Your objective:
Each line of the records below that holds "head" should be returned.

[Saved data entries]
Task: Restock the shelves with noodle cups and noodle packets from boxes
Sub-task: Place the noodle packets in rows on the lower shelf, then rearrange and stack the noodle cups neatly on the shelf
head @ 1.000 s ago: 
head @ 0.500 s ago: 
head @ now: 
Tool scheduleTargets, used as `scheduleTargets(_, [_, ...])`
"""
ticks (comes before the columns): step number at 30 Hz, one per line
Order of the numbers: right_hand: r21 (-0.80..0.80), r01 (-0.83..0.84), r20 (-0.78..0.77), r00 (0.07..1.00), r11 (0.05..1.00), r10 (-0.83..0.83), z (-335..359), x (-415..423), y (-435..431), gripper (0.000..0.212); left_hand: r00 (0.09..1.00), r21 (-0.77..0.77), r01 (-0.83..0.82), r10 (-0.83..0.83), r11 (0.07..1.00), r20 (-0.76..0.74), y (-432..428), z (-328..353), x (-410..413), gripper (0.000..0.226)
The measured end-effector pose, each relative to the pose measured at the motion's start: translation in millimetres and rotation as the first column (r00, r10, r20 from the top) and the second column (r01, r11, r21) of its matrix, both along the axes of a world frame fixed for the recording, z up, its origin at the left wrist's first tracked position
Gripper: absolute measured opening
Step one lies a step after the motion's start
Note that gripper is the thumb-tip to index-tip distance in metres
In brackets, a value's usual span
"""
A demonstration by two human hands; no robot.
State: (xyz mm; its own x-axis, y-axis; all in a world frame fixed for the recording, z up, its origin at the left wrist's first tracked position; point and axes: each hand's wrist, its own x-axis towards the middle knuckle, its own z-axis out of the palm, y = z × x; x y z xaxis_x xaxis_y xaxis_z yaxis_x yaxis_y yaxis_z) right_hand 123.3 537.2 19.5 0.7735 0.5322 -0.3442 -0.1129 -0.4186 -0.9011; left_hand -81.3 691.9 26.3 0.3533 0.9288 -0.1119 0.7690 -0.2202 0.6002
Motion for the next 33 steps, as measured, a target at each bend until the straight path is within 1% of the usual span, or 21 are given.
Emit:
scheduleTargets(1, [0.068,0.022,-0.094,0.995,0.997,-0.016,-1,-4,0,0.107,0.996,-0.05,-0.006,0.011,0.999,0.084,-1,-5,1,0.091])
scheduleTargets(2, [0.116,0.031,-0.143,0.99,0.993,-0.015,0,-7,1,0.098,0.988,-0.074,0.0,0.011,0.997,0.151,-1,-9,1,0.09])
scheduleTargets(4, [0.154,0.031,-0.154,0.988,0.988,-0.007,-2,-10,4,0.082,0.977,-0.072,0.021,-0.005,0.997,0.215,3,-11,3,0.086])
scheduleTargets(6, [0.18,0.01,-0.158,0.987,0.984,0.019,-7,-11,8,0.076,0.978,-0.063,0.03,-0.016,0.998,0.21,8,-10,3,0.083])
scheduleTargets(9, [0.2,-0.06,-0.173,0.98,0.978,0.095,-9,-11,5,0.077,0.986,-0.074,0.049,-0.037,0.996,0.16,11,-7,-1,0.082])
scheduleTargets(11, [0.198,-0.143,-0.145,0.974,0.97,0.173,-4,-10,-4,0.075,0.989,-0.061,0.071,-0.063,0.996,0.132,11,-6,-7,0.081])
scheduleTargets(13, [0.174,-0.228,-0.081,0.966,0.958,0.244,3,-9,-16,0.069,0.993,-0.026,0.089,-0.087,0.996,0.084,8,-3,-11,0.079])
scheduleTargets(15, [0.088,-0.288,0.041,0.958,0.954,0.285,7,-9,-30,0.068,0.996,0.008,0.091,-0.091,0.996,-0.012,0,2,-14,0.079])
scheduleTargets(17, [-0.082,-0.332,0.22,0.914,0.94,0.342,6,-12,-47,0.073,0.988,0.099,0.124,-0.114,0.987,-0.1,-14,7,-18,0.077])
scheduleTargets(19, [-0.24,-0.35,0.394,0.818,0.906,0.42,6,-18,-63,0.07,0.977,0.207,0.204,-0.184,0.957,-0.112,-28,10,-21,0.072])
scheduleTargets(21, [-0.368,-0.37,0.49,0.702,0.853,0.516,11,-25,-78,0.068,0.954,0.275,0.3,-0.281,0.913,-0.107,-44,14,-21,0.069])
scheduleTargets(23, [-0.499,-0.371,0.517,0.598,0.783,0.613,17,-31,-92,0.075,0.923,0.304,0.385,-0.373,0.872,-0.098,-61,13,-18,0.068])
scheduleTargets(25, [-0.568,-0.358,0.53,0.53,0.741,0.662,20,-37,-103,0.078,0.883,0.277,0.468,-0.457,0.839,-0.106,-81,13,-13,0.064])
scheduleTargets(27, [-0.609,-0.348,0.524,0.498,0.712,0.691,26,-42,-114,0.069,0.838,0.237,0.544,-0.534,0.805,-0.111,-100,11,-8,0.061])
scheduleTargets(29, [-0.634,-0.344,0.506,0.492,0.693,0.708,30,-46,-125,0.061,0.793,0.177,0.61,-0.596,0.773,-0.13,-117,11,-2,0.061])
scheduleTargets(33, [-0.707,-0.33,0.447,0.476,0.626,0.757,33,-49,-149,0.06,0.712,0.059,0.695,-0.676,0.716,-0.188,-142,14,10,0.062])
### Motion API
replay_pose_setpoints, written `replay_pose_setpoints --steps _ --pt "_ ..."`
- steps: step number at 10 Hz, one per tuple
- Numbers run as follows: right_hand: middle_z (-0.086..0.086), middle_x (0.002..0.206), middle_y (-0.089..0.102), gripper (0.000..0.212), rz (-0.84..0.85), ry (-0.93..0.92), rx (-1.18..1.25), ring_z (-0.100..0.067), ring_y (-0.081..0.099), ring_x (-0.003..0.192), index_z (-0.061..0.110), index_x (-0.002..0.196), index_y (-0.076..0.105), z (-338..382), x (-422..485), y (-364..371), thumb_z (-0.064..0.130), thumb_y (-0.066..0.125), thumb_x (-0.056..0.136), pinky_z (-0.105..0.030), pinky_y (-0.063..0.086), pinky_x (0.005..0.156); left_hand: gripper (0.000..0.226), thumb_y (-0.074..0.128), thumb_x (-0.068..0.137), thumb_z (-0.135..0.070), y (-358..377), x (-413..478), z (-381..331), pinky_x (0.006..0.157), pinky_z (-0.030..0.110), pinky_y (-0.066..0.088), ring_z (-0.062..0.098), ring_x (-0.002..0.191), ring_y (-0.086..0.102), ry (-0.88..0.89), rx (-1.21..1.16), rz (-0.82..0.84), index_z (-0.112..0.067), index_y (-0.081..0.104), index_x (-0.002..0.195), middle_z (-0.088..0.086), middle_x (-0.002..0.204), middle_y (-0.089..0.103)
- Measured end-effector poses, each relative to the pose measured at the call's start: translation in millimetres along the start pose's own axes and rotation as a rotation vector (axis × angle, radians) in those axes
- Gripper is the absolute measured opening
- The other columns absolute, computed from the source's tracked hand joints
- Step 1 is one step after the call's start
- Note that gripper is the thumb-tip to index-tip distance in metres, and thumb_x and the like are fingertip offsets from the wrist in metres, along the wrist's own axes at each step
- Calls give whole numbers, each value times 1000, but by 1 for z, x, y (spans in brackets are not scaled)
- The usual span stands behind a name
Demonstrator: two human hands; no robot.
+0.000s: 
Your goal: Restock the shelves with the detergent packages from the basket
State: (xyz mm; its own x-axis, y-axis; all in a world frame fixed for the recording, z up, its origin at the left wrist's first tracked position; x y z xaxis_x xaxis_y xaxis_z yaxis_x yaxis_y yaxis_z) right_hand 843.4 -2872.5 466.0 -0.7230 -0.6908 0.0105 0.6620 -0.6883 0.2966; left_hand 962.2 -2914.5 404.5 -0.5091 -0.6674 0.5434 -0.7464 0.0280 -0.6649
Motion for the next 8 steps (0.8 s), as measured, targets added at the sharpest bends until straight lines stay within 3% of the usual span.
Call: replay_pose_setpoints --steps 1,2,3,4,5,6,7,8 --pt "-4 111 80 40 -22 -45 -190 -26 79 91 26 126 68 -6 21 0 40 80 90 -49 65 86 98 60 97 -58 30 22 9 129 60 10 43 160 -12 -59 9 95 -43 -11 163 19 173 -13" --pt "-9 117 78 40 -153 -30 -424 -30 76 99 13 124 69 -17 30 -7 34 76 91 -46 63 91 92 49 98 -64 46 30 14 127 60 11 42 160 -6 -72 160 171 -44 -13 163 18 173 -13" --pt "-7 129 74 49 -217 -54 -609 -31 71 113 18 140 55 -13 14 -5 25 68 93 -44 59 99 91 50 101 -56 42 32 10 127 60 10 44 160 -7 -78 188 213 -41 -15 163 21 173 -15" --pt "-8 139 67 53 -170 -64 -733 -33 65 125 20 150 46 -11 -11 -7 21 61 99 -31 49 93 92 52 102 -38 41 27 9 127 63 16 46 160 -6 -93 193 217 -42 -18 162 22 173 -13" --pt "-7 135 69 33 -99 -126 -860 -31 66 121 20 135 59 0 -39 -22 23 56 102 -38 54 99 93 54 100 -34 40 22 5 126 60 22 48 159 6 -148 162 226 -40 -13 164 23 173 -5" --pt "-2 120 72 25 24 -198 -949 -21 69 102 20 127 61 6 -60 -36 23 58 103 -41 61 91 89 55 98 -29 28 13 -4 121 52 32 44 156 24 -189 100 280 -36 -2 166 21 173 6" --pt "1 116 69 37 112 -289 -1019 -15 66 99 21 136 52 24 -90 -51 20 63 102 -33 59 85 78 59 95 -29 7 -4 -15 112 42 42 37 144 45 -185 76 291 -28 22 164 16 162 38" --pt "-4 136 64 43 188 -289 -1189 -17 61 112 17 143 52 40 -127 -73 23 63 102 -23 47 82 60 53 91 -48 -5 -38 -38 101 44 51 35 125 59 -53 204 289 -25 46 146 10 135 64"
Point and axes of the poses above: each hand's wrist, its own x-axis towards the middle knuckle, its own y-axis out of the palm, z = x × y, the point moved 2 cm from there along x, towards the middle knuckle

Expected output:
head @ 1.000 s ago: 
head @ 0.500 s ago: 
head @ now: 

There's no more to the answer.